• _WORK INSTRUCTION_
Pictures aside, return every line below exactly as written.

☆ ☆ ☆

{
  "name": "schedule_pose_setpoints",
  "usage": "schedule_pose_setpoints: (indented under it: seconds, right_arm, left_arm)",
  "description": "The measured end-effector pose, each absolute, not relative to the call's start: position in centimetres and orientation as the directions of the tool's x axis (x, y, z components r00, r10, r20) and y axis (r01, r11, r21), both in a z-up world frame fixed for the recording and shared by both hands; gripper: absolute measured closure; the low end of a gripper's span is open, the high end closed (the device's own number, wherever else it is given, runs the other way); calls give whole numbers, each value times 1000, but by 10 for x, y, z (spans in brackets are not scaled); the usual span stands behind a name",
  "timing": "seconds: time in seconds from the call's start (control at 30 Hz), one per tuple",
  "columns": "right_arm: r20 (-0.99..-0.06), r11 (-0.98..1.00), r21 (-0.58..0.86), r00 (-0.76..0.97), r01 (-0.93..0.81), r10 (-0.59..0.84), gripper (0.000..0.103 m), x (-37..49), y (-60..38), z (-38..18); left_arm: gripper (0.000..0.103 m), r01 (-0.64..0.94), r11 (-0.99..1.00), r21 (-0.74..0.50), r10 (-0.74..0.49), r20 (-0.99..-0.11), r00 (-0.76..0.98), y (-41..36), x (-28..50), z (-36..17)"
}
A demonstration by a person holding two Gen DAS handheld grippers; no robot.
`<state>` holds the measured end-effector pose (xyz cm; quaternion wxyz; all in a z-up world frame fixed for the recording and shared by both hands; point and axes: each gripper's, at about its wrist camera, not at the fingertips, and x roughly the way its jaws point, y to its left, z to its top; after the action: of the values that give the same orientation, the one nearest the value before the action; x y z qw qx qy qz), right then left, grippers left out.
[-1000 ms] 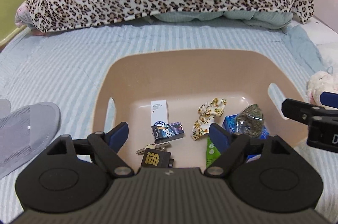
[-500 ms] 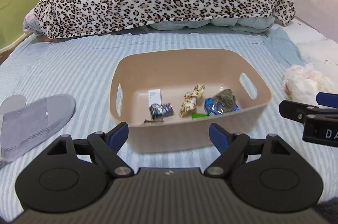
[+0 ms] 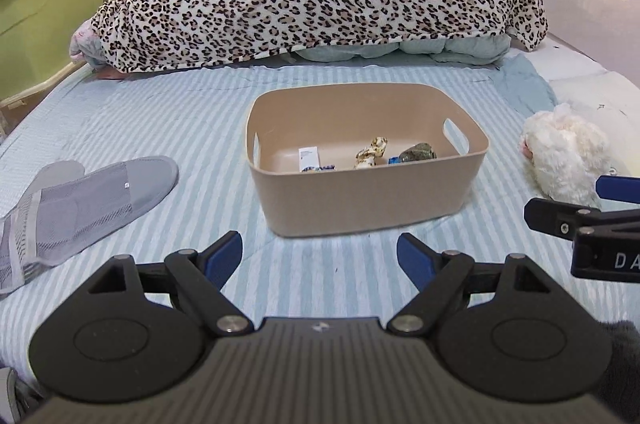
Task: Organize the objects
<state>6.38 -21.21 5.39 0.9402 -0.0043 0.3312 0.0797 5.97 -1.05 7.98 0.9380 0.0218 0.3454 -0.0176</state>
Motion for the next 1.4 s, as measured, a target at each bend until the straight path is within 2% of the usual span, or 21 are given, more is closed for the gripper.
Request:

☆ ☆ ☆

• _RESULT BELOW_
{
  "name": "schedule_pose_setpoints",
  "usage": "schedule_pose_setpoints: (indented under it: seconds, right_arm, left_arm)",
  "description": "The measured end-effector pose, each absolute, not relative to the call's start: position in centimetres and orientation as the directions of the tool's x axis (x, y, z components r00, r10, r20) and y axis (r01, r11, r21), both in a z-up world frame fixed for the recording and shared by both hands; gripper: absolute measured closure; the low end of a gripper's span is open, the high end closed (the device's own number, wherever else it is given, runs the other way); calls give whole numbers, each value times 1000, but by 10 for x, y, z (spans in brackets are not scaled); the usual span stands behind a name",
  "timing": "seconds: time in seconds from the call's start (control at 30 Hz), one per tuple",
  "columns": "right_arm: r20 (-0.99..-0.06), r11 (-0.98..1.00), r21 (-0.58..0.86), r00 (-0.76..0.97), r01 (-0.93..0.81), r10 (-0.59..0.84), gripper (0.000..0.103 m), x (-37..49), y (-60..38), z (-38..18); left_arm: gripper (0.000..0.103 m), r01 (-0.64..0.94), r11 (-0.99..1.00), r21 (-0.74..0.50), r10 (-0.74..0.49), r20 (-0.99..-0.11), r00 (-0.76..0.98), y (-41..36), x (-28..50), z (-36..17)"
}
A demonstration by a person holding two Gen DAS handheld grippers; no robot.
`<state>` holds the measured end-effector pose (xyz cm; quaternion wxyz; all in a z-up world frame fixed for the recording and shared by both hands; point and axes: each gripper's, at about its wrist camera, not at the fingertips, and x roughly the way its jaws point, y to its left, z to its top; after the action: of the values that give the same orientation, the one nearest the value before the action; x y z qw qx qy qz), right then left, grippers left out.
[-1000 ms] 
[-500 ms] 
[+0 ms] 
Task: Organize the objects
<state>6.38 -21.21 5.39 0.9402 -0.0043 0.3312 0.0797 5.97 -1.05 7.98 0.9380 0.0218 0.3454 -0.0176</state>
Motion for the next 1.4 s, as measured, a target at each bend until the straight path is within 2% of the usual span, or 21 are given, more is closed for the gripper.
Request:

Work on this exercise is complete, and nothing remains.